At the center of all these processes is the idea that the brain must be able to balance the need for periods of restorative functions with the need to respond rapidly to changing environments. Through this, the brain is able to maintain long-term homeostasis while integrating new memories to permit long-term behavioral adaptation, and as both the principle regulators of homeostasis and as targets of neuromodulatory systems, astrocytes are poised to play a substantial role in balancing both these essential functions.

Astrocytes: Gatekeepers of Homeostasis

The first question in understanding how sleep-to-awake shifts occur is what roles astrocytes play as homeostatic regulators in the brain. In the brain, astrocytes form a fine network of processes that both completely cover the endothelial tube and associated pericytes [3] as well as covering tens of thousands of synapses in the human brain [4] (Fig. 1). Though connected via gap junctions with neighboring astrocytes, in the healthy brain, individual astrocytes tend to form non-overlapping domains, placing them at the center of regulating local homeostatic functions [4]. Through these domains, astrocytes are capable of regulating a host of processes, including ionic homeostasis, neurovascular communication and metabolite uptake, and neurotransmitter clearance.
Fig. 1

Astrocytes are critical support cells of the brain. a A schematic drawing of astrocytic complexity and coverage of brain vasculature. b Astrocytes act as the predominate route for clearance of excitatory extracellular glutamate in the nervous system [16]. c In response to heightened neuronal activity or reduced oxygen tension, astrocytes release PGE2 [68] and potassium [69], stimulating vasodilation. d During neuronal activity, astrocytes’ rapidly uptake K+ to maintain homeostasis and prevent excessive neuronal depolarization [9]
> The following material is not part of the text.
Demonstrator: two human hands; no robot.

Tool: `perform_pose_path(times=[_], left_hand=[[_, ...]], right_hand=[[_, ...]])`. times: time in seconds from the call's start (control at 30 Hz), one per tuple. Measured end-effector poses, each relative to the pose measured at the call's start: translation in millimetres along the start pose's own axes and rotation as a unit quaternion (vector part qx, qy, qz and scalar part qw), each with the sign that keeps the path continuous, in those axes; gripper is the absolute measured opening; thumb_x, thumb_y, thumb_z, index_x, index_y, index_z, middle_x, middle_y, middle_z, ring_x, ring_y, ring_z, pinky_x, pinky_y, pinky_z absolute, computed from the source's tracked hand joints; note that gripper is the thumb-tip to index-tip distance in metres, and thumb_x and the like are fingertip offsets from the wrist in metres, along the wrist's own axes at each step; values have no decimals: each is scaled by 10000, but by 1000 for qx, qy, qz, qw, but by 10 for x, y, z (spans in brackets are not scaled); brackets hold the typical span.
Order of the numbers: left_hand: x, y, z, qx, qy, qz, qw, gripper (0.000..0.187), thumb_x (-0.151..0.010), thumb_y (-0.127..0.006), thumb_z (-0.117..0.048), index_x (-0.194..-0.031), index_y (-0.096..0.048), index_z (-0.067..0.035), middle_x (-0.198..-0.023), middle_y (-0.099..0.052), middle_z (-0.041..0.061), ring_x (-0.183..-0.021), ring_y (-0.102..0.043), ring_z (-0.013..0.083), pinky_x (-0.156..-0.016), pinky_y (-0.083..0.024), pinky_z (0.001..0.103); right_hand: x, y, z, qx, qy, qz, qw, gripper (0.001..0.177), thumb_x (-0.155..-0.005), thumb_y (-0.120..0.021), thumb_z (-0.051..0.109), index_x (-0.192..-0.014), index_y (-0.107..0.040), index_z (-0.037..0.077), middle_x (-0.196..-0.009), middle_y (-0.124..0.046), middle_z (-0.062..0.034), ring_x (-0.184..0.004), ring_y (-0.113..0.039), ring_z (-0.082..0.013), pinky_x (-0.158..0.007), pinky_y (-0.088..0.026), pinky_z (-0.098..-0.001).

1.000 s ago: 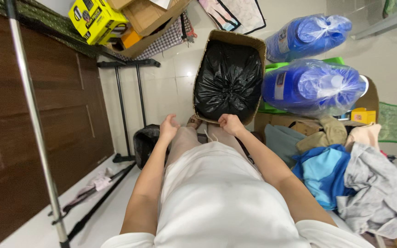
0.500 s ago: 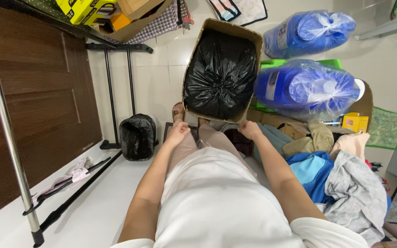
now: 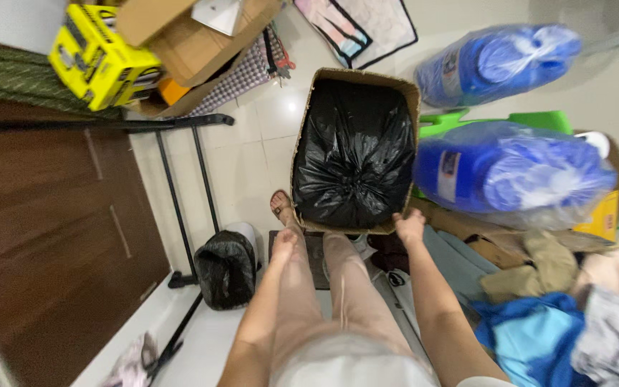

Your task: The person removes a full black trash bag from a bin, ties it, and places it into a larger cardboard box. They then move a clothes drying rack and adjust several cardboard boxes on the floor.

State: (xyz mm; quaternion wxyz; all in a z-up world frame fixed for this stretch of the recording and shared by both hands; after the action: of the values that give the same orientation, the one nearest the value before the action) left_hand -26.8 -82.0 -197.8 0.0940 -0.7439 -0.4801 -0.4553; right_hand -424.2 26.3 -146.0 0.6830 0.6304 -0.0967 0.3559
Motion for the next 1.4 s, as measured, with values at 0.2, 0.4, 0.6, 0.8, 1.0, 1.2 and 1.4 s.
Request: perform_pose_path(times=[0.2, 0.4, 0.6, 0.8, 1.0, 1.2, 1.4], left_hand=[[-441, -754, 533, 397, 324, 63, 857, 389, -1037, -540, -220, -1417, -455, -217, -1251, -609, -7, -1134, -632, 308, -989, -575, 569], [-1118, -1034, 792, 378, 289, 79, 876, 360, -1057, -511, -222, -1383, -518, -70, -1160, -638, 65, -973, -685, 291, -836, -605, 484], [-1656, -670, 935, 190, 164, 27, 968, 274, -974, -500, -116, -1208, -575, 4, -945, -674, 160, -800, -721, 317, -728, -602, 460], [-2801, 681, 76, -104, 29, -16, 994, 221, -890, -490, -11, -1034, -632, 78, -729, -710, 255, -628, -757, 344, -621, -600, 437], [-3650, 1788, -1024, -257, -9, -50, 965, 248, -983, -459, -116, -1057, -675, -19, -752, -733, 211, -702, -762, 325, -750, -590, 439], [-3867, 2312, -751, -217, -84, -105, 967, 291, -929, -551, -103, -1201, -644, -60, -1023, -742, 219, -976, -708, 348, -869, -540, 438], [-2702, 2037, -25, -109, -113, -35, 987, 707, -894, -579, -67, -1583, -423, -100, -1344, -601, 250, -1181, -611, 366, -1044, -482, 441]], right_hand=[[-810, -609, -492, -42, -140, 36, 989, 696, -964, -590, 445, -1465, -467, -22, -1444, -520, -332, -1352, -486, -486, -1128, -402, -503], [-1083, -975, -595, 16, -142, -31, 989, 619, -877, -675, 296, -1386, -513, -17, -1382, -583, -321, -1307, -555, -483, -1140, -429, -508], [-943, -1148, -481, -1, -138, -158, 978, 752, -791, -833, 257, -1295, -404, -99, -1260, -511, -372, -1152, -521, -533, -995, -433, -540], [-960, -1888, 66, -408, -174, 122, 888, 382, -989, -648, 266, -1285, -656, 27, -835, -572, -179, -601, -494, -294, -488, -362, -421], [-1169, -2446, 988, -440, -136, 120, 879, 227, -992, -604, 214, -1203, -615, 131, -888, -675, -88, -632, -613, -223, -481, -515, -336], [-1308, -2628, 1806, -441, -221, 223, 841, 481, -1016, -548, 255, -1449, -342, 221, -1144, -622, -177, -855, -686, -296, -698, -646, -450], [-890, -2057, 2071, -468, -139, 165, 857, 873, -982, -598, 163, -1637, -25, 235, -1356, -565, -104, -1044, -674, -260, -746, -652, -411]])
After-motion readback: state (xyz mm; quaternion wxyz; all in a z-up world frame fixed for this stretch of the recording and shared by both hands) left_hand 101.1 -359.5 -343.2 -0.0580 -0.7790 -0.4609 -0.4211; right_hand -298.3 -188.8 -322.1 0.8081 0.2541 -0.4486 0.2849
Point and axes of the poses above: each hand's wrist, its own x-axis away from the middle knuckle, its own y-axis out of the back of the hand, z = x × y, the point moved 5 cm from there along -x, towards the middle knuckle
Beginning with discoveries that astrocytes are highly permeable to [5] and rapidly uptake K+ [6], the realization that astrocytes may play a strong role in homeostasis began to emerge. At a basic level, astrocytes maintain local fluid and ionic homeostasis. In response to hormonal changes [7, 8] and through translocation with transmitters, astrocytes alter their regulation of chloride and water uptake. During periods of high neuronal activity, astrocytes increase K+ uptake [9], preventing extracellular accumulation and consequent neuronal depolarization (Fig. 1). In pathological states, dysregulation of K+ homeostasis is known to drive seizures [10], and changes in resistance to water flow through decreased expression of the astrocytic water channel aquaporin-4 (AQP4) are known to alter post-injury edema [11]. In this way, astrocytes regulate the volume of their surrounding tissue, while providing a means to support neurons through buffering of excitatory ions.

Astrocytes also act as principle intermediaries between neuronal activity and vascular responses. With their vascular processes ensheathing the vascular wall, astrocytes are the principle cells exposed to signaling molecules carried by the general circulation as well as metabolic substrates [12]. The presence of astrocytes at the blood-brain barrier enhances tight-junction formation [12]. Astrocytes also organize the polarized network of transport molecules that regulate the influx of molecules into the nervous system [12]. Opposite, pathological disruption leading to reactive gliosis lead to neuronal cell loss and neurological disorders [13]. The position of astrocytes as a bridge between neurons and the vasculature further allows astrocytes to provide energy substrates for neurons [14] as well as to drive vasodilation in response to sensory input [15]. Beyond acting as conduits for metabolic substrates, astrocytes are the sole source of glycogen in the brain. This permits them to function as metabolic buffers. Similarly to ionic homeostasis, these functions act both to provide support during normal periods while acting as buffers during periods of high-metabolic demand. Whether actively supplying neurons with metabolic substrates such as glucose and lactate, or driving increases in blood flow following spikes in neuronal activity, astrocytes act as intermediaries between the metabolic demands of the brain and the current metabolic state of the body as a whole.

Augmenting these broader roles of astrocytes in the regulation of metabolic and ionic homeostasis, astrocytes also play a significant role in the uptake of neurotransmitters. Through the uptake of glutamate by the transporters GLT1 and GLAST, astrocytes rapidly clear synapses of excess glutamate, preventing excessive neuronal activity and enhancing synaptic efficacy [16, 17, 18]. Additionally, through regulation of GABA uptake, astrocytes play a role in maintaining inhibitory tone within the brain [19, 20].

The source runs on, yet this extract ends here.